WORK INSTRUCTIONS: Only the lines below starting at the one that contains "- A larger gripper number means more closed" and ending at the one that contains "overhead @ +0" are to be reproduced, exactly and with both ends kept.

INPUT MATERIAL:
+++

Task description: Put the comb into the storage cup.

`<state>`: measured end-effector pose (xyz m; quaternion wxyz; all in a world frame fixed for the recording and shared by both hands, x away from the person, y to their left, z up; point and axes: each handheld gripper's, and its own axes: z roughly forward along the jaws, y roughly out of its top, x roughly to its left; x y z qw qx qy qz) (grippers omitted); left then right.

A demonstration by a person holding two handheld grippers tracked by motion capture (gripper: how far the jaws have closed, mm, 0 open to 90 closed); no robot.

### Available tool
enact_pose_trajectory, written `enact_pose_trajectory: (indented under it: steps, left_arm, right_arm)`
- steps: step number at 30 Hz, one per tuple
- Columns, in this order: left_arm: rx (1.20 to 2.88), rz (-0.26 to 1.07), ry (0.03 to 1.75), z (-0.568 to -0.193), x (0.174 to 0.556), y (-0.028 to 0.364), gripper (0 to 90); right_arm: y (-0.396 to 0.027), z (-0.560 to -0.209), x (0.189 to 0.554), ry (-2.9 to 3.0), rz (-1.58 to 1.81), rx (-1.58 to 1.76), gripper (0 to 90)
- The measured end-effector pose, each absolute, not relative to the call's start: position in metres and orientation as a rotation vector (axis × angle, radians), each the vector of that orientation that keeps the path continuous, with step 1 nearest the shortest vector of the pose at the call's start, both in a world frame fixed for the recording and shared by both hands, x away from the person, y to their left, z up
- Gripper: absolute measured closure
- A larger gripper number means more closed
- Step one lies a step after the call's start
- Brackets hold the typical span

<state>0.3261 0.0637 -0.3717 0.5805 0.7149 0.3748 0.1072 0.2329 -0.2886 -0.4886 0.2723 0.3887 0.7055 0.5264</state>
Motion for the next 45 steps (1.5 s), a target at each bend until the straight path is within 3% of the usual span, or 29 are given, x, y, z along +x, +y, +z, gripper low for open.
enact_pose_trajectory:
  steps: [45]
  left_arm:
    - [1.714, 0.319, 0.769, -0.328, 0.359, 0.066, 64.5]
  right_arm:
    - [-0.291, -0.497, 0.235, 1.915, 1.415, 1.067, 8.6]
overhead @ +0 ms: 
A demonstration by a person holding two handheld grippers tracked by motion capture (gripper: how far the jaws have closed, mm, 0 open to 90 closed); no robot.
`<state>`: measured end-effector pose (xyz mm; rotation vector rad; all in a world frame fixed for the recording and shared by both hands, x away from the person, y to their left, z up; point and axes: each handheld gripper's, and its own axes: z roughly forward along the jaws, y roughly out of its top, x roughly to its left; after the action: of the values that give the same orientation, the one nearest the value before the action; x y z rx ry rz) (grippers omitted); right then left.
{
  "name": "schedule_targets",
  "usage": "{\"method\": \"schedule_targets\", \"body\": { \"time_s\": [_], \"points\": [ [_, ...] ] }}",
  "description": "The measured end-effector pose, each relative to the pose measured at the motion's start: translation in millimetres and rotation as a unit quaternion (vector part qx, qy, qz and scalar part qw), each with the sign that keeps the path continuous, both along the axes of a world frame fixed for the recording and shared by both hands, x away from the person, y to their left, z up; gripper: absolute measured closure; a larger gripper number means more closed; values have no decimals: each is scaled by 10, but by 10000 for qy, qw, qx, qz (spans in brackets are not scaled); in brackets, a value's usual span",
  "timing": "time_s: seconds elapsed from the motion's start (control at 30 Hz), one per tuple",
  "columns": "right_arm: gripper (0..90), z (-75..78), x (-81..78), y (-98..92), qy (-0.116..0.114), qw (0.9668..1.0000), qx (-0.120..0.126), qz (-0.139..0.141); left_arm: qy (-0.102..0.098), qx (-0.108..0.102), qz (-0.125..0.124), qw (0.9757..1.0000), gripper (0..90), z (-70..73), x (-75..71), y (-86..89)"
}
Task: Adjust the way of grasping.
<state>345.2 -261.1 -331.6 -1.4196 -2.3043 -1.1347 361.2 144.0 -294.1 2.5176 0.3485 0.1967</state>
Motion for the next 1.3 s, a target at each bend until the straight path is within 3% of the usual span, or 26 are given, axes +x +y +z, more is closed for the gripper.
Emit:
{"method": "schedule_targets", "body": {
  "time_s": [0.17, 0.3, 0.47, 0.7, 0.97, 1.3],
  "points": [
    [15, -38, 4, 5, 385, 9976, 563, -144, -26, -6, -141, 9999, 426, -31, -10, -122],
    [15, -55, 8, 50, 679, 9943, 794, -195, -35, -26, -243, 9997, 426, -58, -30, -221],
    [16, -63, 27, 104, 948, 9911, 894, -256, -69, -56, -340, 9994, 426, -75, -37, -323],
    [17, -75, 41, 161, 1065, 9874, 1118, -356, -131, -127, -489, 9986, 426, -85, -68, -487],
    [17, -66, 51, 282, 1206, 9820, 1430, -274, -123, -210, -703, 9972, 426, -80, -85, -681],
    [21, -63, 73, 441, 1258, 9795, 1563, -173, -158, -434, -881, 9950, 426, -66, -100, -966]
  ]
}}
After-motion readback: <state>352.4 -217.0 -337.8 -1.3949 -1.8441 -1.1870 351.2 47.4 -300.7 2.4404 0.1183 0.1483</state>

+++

SOLUTION FOR THIS EXERCISE:
- A larger gripper number means more closed
- Step one lies a step after the call's start
- Brackets hold the typical span

<state>0.3261 0.0637 -0.3717 0.5805 0.7149 0.3748 0.1072 0.2329 -0.2886 -0.4886 0.2723 0.3887 0.7055 0.5264</state>
Motion for the next 45 steps (1.5 s), a target at each bend until the straight path is within 3% of the usual span, or 29 are given, x, y, z along +x, +y, +z, gripper low for open.
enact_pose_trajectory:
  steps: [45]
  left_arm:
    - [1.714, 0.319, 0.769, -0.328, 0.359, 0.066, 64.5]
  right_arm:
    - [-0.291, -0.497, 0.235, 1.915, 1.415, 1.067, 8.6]
overhead @ +0 ms: 

The requested output is now complete.